Autonomous decision making is an individual action enabled or constrained by the social context. Promoting autonomous health care decision making requires healthcare professionals to actively support patients rather than to leave them to make choices independently.24 In addition to the need to structure a personalised healthcare system to meet the needs of people with chronic and complex conditions,25 designing healthcare informed by the social position of marginalised groups is fundamental to enable them to take responsibility for their health care.
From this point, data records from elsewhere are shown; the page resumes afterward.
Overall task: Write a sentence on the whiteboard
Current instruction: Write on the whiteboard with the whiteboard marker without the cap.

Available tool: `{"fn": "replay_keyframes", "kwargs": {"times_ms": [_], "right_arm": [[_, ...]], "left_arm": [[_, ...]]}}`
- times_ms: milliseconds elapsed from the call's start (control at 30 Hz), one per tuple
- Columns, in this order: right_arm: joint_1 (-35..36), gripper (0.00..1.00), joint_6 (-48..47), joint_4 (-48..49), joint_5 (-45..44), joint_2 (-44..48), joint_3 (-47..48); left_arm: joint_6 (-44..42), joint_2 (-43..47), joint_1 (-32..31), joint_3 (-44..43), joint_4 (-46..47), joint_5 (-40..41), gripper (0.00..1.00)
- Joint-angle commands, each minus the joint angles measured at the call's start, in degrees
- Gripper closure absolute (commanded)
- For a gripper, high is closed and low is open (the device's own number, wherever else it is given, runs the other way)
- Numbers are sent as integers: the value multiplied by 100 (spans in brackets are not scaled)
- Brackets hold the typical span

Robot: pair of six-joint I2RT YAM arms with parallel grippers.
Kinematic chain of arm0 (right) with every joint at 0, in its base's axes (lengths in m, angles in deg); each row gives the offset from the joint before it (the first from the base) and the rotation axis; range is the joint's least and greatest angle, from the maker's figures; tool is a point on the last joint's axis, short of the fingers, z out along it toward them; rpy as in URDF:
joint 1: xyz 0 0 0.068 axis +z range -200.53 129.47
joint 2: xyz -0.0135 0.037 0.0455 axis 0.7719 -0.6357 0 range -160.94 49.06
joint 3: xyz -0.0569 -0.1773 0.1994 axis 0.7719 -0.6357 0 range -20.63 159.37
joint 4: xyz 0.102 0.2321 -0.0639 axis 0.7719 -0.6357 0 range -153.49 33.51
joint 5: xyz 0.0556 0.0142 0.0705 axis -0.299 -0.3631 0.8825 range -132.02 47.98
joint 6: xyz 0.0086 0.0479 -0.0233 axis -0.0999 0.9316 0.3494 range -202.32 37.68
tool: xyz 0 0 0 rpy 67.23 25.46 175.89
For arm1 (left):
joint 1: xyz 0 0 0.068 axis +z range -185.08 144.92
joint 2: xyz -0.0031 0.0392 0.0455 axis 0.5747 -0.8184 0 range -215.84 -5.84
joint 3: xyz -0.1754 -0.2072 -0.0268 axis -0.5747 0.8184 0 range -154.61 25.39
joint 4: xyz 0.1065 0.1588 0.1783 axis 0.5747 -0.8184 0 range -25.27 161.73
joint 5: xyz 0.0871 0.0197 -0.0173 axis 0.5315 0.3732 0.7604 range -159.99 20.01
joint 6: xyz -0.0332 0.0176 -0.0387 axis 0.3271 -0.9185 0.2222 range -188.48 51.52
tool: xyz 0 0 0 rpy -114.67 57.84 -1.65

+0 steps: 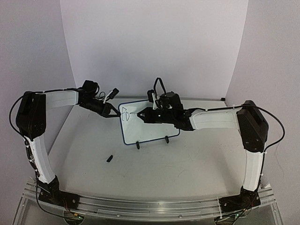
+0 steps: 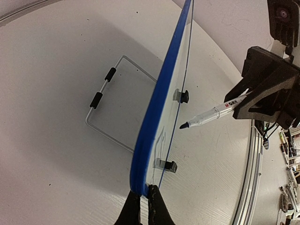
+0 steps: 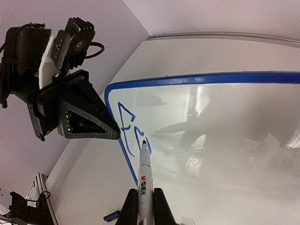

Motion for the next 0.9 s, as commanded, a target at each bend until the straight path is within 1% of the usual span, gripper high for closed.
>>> {"fn": "replay_keyframes", "kwargs": {"times_ms": [0, 167, 533, 867], "right_arm": [[-55, 100, 38, 284, -195, 509, -197], [-149, 100, 124, 345, -215, 425, -193], [-241, 100, 219, 346, -177, 50, 199], [-242, 100, 229, 187, 9, -204, 389]], "left_arm": [[-237, 181, -54, -146, -110, 274, 100], [-246, 182, -55, -139, -109, 271, 100], [-254, 190, -60, -141, -115, 288, 100], [-253, 198, -65, -150, -125, 291, 100]]}}
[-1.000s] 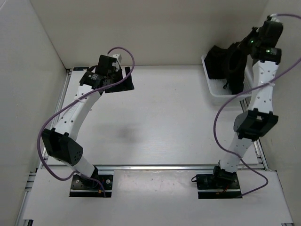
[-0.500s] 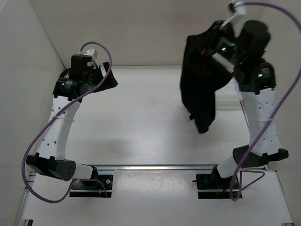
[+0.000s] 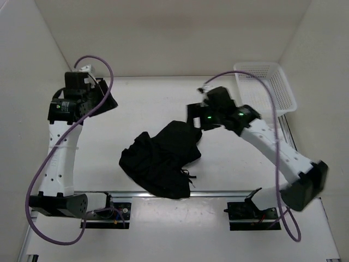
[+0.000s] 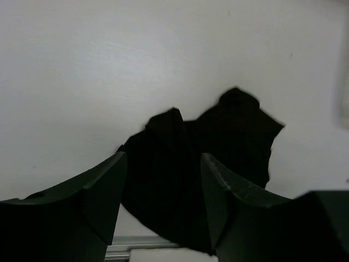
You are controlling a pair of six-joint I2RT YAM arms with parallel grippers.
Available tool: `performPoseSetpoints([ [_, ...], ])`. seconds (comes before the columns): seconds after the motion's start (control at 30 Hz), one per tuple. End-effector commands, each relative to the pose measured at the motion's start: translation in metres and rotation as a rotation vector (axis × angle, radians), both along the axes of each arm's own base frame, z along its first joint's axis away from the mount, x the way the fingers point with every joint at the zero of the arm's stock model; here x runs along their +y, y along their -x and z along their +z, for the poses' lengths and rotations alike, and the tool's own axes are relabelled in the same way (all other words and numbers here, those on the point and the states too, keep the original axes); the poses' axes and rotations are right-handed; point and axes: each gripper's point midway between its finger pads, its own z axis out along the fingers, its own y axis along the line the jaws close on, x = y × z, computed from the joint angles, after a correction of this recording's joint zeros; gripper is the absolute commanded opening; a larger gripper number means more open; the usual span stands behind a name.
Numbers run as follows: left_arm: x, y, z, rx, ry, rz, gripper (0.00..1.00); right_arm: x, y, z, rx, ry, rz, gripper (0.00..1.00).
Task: Fold and stack the shorts
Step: Move the shorts to the center of the board, then flatten the shorts out
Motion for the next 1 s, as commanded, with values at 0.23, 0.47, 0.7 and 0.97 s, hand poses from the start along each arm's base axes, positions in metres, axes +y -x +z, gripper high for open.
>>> performPoseSetpoints([
  [0.23, -0.085, 0.078, -0.183, 0.480, 0.205, -0.141, 0.84, -0.039, 0.094, -0.067, 0.139, 0.035, -0.021, 0.98],
  [0.47, -0.089, 0.102, -0.268, 0.698, 0.200, 0.012, 0.93, 0.026, 0.172, -0.125, 0.232, 0.160, 0.298, 1.00],
  [0.7, -0.086, 0.086, -0.293, 0.749, 0.142, 0.047, 0.20, 0.052, 0.171, -0.164, 0.250, 0.267, 0.402, 0.53],
  [0.97, -0.097, 0.020, -0.243, 0.598, 0.181, -0.023, 0.10, -0.002, 0.066, -0.126, 0.069, 0.364, 0.116, 0.00],
])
Tenants were not passive recipients of health care services and their agency and experience need to inform how healthcare can be designed to meet their needs.17
Given that the conditions of homelessness are so detrimental to health, integrating health care with homelessness practice responses that do not end homelessness will be inadequate. Contemporary approaches that provide people living on the streets with basic hygiene resources, such as laundries and showers, are manifestly inadequate and perpetuate their devalued social position. As a social determinant of health, housing is a critical factor, but in the absence of mechanisms to address long-term exclusions, people who exit chronic homelessness will likely experience ongoing barriers to accessing mainstream healthcare. Integrating health care with supportive housing is a practical resource to address systematic barriers; the resources provided through integrated health care create the conditions for people to self-manage their health care.
The research was funded by a grant from Micah Projects. Micah Projects funds and employs some of the healthcare professionals examined in the article. Micah Projects facilitated access to the tenants. Other than funding and enabling access, Micah Projects played no role in study design, data collection, analysis or writing. The researchers were independent of the funding body. Cameron Parsell receives funding from the Australian Research Council through a Discovery Early Career Researcher Award.